The doctrine of fugitive disentitlement is one of long standing. See Estelle v. Dorrough, 420 U.S. 534, 95 S.Ct. 1173, 43 L.Ed.2d 377 (1975); Molinaro v. New Jersey, 396 U.S. 365, 90 S.Ct. 498, 24 L.Ed.2d 586 (1970) (per curiam); National Union of Marine Cooks and Stewards v. Arnold, 348 U.S. 37, 75 S.Ct. 92, 99 L.Ed. 46 (1954); Eisler v. United States, 338 U.S. 189, 69 S.Ct. 1453, 93 L.Ed. 1897 (1949); Allen v. Georgia, 166 U.S. 138, 17 S.Ct. 525, 41 L.Ed. 949 (1897); Bonahan v. Nebraska, 125 U.S. 692, 8 S.Ct. 1390, 31 L.Ed. 854 (1887); Smith v. United States, 94 U.S. 97, 24 L.Ed. 32 (1876). In Molinaro, 396 U.S. at 366, 90 S.Ct. at 499, the Supreme Court dismissed the appeal of a criminal conviction when the defendant failed to surrender himself to state authorities. The Court stated that “[n]o persuasive reason exists why this Court should proceed to adjudicate the merits of a criminal case after the convicted defendant who has sought review escapes from the restraints placed upon him pursuant to the conviction.” Id.

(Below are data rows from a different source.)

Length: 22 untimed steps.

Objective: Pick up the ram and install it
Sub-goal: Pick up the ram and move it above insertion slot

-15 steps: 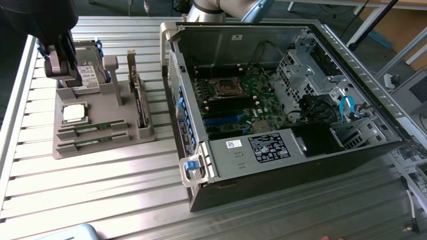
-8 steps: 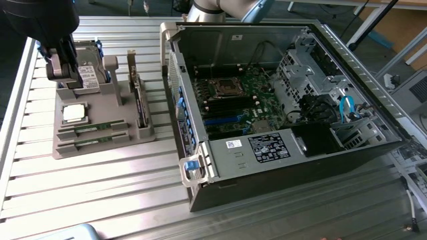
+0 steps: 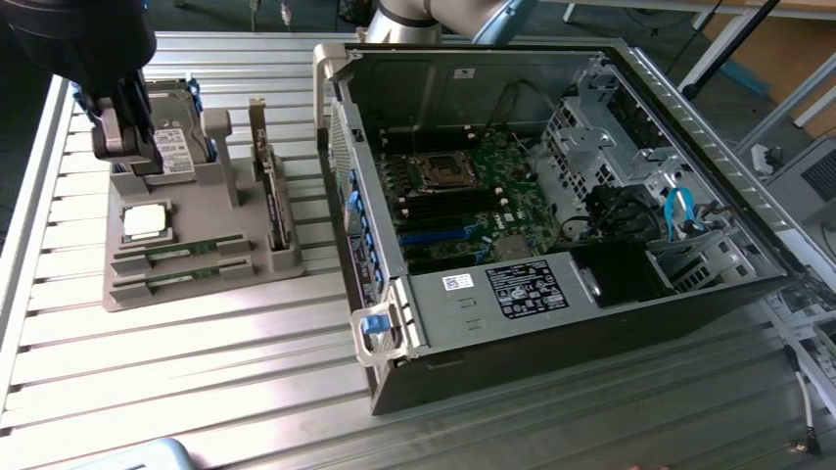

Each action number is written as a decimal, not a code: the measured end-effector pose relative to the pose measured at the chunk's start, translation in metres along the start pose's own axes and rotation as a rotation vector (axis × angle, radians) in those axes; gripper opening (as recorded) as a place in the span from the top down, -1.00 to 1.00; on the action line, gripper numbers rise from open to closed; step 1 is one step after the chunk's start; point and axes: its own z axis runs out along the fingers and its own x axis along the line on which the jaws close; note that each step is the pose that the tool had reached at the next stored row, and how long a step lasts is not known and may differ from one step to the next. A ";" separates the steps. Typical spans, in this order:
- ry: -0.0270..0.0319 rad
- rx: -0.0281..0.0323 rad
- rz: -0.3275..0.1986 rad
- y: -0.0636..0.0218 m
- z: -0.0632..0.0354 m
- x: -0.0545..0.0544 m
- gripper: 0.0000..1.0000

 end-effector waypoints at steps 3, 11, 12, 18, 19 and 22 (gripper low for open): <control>0.0000 0.0000 0.000 0.0000 0.0012 0.000 0.79; 0.0001 -0.0001 0.000 -0.0001 0.0075 0.000 0.79; 0.0001 -0.0001 0.000 -0.0002 0.0083 0.000 0.79; 0.0001 0.0000 0.000 -0.0003 0.0141 0.001 0.79; 0.0001 -0.0001 0.000 -0.0003 0.0150 0.001 0.79; 0.0001 0.0000 0.000 -0.0004 0.0183 0.001 0.79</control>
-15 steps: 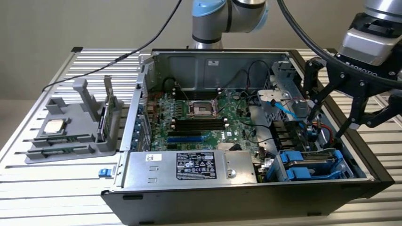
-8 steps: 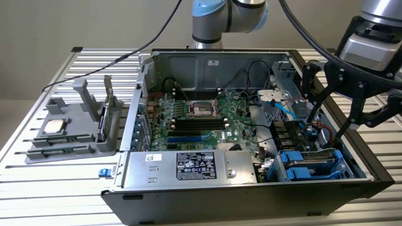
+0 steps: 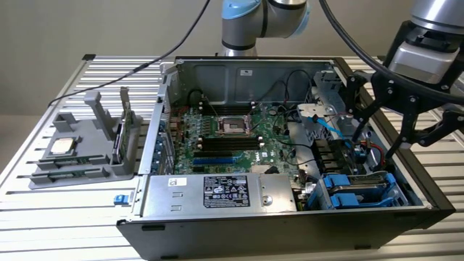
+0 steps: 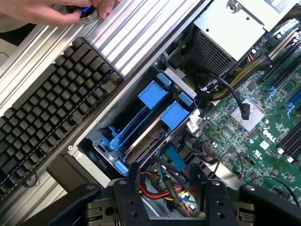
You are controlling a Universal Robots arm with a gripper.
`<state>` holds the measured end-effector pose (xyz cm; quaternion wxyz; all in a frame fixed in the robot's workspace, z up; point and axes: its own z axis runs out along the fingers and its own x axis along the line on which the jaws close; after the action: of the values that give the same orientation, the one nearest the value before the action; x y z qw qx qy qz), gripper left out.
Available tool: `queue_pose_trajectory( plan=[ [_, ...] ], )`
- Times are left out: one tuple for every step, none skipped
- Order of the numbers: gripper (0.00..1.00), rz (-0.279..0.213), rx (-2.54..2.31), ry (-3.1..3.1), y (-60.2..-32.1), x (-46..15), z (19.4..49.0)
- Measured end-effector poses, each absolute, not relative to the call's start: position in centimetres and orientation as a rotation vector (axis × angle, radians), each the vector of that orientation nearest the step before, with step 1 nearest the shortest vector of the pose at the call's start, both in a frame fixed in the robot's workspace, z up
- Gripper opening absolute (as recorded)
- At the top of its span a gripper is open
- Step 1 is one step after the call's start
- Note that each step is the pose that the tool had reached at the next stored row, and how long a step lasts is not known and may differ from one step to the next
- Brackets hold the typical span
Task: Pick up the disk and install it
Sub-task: 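Insert the disk into the insertion slot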
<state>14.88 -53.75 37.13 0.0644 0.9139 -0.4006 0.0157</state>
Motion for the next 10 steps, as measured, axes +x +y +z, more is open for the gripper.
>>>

We have applied the disentitlement doctrine to civil cases. See United States v. $129,374 in United States Currency, 769 F.2d 583, 588 (9th Cir.1985), cert. denied, 474 U.S. 1086, 106 S.Ct. 863, 88 L.Ed.2d 901 (1986) (disentitlement doctrine bars intervention in a civil forfeiture proceeding by the successor in interest to a fugitive); Conforte v. Commissioner, 692 F.2d 587, 589 (9th Cir.1982) (disentitlement doctrine even more applicable in civil cases than criminal or quasi-criminal appeals because the appellant’s liberty is not at issue). In Conforte, we held that an appellant who was “a fugitive from justice with respect to his conviction” was not entitled to engage this court’s resources in a civil action related to his prior criminal conviction. Conforte, 692 F.2d at 589-90.

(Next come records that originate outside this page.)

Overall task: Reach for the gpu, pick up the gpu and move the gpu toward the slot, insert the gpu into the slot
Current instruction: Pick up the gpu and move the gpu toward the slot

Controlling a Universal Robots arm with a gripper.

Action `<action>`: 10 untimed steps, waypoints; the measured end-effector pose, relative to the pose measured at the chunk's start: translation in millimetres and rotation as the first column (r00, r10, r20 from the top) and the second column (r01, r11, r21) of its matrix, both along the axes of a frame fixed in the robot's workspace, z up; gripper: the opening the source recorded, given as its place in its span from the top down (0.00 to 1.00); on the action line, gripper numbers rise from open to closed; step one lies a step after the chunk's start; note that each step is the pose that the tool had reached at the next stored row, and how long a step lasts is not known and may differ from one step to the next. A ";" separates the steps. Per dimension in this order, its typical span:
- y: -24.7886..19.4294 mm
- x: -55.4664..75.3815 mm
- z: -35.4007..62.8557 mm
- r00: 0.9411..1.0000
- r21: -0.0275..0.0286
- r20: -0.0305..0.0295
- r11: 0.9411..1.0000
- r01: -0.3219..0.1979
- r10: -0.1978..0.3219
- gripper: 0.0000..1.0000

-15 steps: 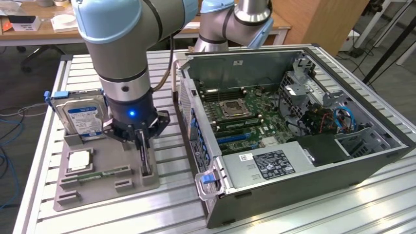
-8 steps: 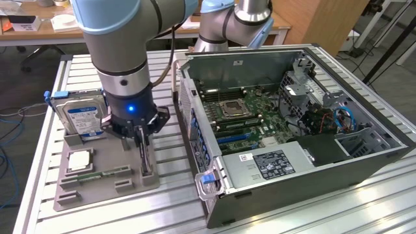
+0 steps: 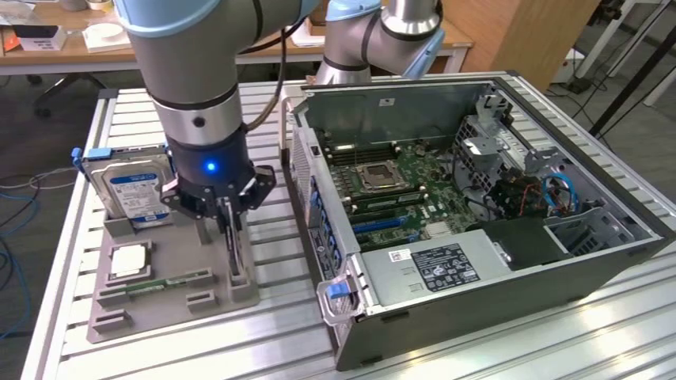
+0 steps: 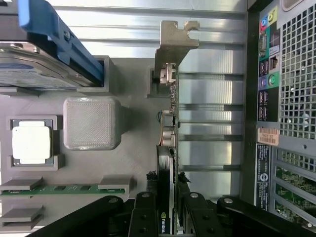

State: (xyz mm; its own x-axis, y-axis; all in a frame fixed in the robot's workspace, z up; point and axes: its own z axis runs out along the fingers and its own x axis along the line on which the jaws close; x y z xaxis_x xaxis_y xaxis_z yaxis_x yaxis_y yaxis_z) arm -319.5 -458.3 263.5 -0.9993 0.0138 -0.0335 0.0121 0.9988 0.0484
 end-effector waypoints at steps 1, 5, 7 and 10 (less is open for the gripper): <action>0.0 0.0 1.8 1.000 0.000 0.000 1.000 0.000 0.000 0.74; 0.0 0.0 9.1 1.000 0.000 0.000 1.000 0.000 0.000 0.74; 0.0 0.0 12.0 1.000 0.000 0.000 1.000 0.000 0.000 0.74; 0.0 0.0 12.1 1.000 0.000 0.000 1.000 0.000 0.000 0.74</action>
State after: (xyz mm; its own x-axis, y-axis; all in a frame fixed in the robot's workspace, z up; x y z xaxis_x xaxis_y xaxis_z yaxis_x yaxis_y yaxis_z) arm -319.5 -458.3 275.5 -0.9993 0.0138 -0.0337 0.0121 0.9988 0.0484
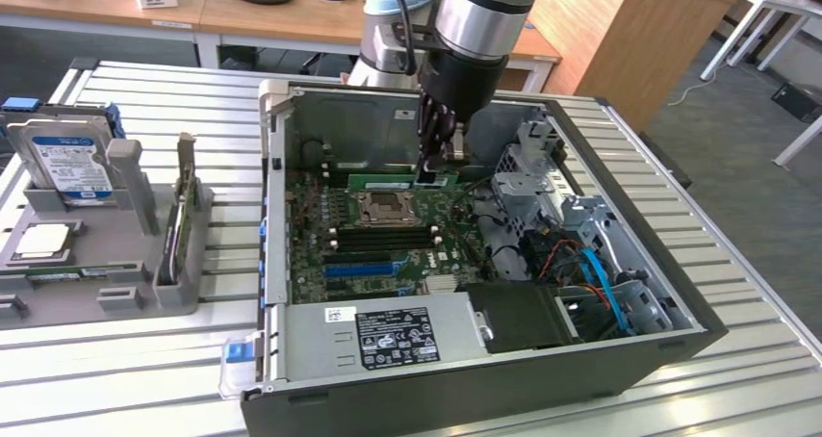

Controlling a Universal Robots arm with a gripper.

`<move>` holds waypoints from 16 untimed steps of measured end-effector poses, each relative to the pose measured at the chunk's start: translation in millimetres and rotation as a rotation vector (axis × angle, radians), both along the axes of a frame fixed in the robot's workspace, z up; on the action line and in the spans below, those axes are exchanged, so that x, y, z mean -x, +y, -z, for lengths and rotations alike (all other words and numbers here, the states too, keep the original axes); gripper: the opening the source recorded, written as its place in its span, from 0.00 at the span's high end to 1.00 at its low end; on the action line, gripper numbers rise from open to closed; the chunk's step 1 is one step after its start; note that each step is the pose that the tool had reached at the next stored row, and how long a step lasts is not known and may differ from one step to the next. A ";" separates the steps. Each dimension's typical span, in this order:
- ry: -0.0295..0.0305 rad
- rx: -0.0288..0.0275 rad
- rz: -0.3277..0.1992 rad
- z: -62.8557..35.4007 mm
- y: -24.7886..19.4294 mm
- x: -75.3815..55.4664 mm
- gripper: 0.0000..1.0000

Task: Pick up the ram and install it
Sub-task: 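Insert the ram into the slot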

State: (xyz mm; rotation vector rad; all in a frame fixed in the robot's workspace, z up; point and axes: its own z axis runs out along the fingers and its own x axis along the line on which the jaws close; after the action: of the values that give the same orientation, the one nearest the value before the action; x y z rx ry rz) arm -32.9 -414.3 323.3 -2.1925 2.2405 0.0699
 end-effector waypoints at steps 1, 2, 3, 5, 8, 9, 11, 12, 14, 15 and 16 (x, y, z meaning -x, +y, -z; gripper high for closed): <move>0.0000 0.0000 0.000 0.8 0.0 0.0 0.88; 0.0000 0.0001 0.000 1.4 0.0 0.0 0.88; 0.0000 0.0001 0.000 1.9 0.0 0.0 0.88; 0.0002 0.0004 0.000 2.0 0.0 0.0 0.88; 0.0000 -0.0001 0.000 3.7 0.0 0.0 0.88; 0.0000 0.0000 0.000 4.7 0.0 0.0 0.88; 0.0001 0.0002 0.000 7.5 0.0 0.0 0.88; 0.0000 0.0000 0.000 9.0 0.0 0.0 0.88; 0.0000 0.0000 0.000 11.4 0.0 0.0 0.88; 0.0001 0.0001 0.000 12.5 0.0 0.0 0.88; 0.0001 0.0000 0.000 13.6 0.0 0.0 0.88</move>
State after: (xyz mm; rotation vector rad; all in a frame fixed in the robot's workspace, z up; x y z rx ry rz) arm -33.0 -414.3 309.7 -2.1926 2.2405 0.0700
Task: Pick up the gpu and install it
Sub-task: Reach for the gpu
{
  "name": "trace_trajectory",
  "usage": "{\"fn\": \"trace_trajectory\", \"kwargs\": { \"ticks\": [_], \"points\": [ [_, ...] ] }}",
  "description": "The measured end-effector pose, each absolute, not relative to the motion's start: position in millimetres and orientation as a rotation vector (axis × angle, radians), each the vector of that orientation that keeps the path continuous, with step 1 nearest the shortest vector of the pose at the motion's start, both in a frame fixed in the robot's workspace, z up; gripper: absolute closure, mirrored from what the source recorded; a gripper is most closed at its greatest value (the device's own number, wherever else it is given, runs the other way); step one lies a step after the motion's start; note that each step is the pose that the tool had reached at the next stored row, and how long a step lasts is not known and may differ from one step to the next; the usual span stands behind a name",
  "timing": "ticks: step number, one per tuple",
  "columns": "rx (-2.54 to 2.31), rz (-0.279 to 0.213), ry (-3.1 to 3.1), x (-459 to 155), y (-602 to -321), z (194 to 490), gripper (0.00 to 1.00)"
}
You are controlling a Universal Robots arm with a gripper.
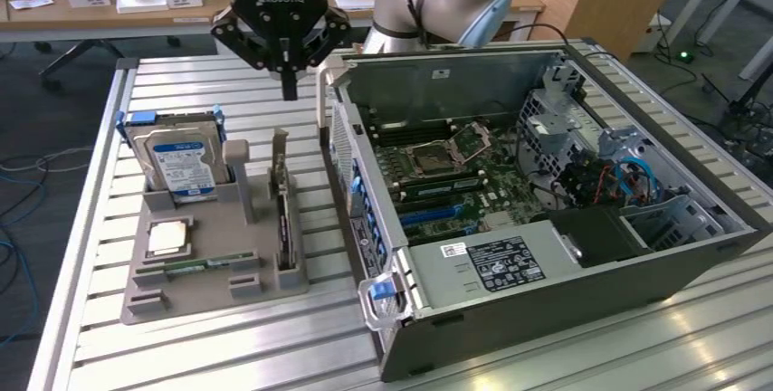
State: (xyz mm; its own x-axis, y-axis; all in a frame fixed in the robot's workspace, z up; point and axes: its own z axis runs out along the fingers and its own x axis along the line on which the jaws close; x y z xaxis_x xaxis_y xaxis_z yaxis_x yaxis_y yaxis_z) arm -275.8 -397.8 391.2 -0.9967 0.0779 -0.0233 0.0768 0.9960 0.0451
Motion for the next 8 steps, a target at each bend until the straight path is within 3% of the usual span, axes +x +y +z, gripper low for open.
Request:
{"fn": "trace_trajectory", "kwargs": {
  "ticks": [8],
  "points": [
    [0.123,0.069,3.113,-290,-397,391,0.89]
  ]
}}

The disentitlement doctrine, however, is not one of jurisdictional dimensions, but rather one based on equitable considerations. See United States v. Sharpe, 470 U.S. 675, 681 n. 2, 105 S.Ct. 1568, 1573 n. 2, 84 L.Ed.2d 605 (1985) (dis-entitlement doctrine is “based on ... equitable principle[s]”); Molinaro, 396 U.S. at 366, 90 S.Ct. at 499 (“While such [fugitive status] does not strip the case of its character as an adjudicable case or controversy, we believe it disentitles the defendant to call upon the resources of the Court for determination of his claims.”); United [1055]*1055States v. Freelove, 816 F.2d 479, 480 (9th Cir.1987) (“Defendant’s escape does not deprive this court of power to hear this appeal, but it does disentitle the defendant from demanding appeal as of right.”). Therefore, while we clearly have the discretionary authority to dismiss this appeal, there is “no per se requirement of dismissal in [these] ... case[s].” Hussein v. INS, 817 F.2d 63, 63 (9th Cir.1986) (Norris, J. concurring); see also Katz v. United States, 920 F.2d 610, 611-12 (9th Cir.1990).
We do not view this case as one in which we should invoke the disentitlement doctrine and dismiss the appeal. Although Van Cauwenberghe did leave the United States before obtaining permission of the government or the district court and a bench warrant for his arrest is currently outstanding, he does not appear to be flouting the processes of the law. Cf. Conforte, 692 F.2d at 589. Nor can it be said that Van Cauwenberghe “is attempting to bargain with or to obtain a tactical advantage over the court_” Katz, 920 F.2d at 612.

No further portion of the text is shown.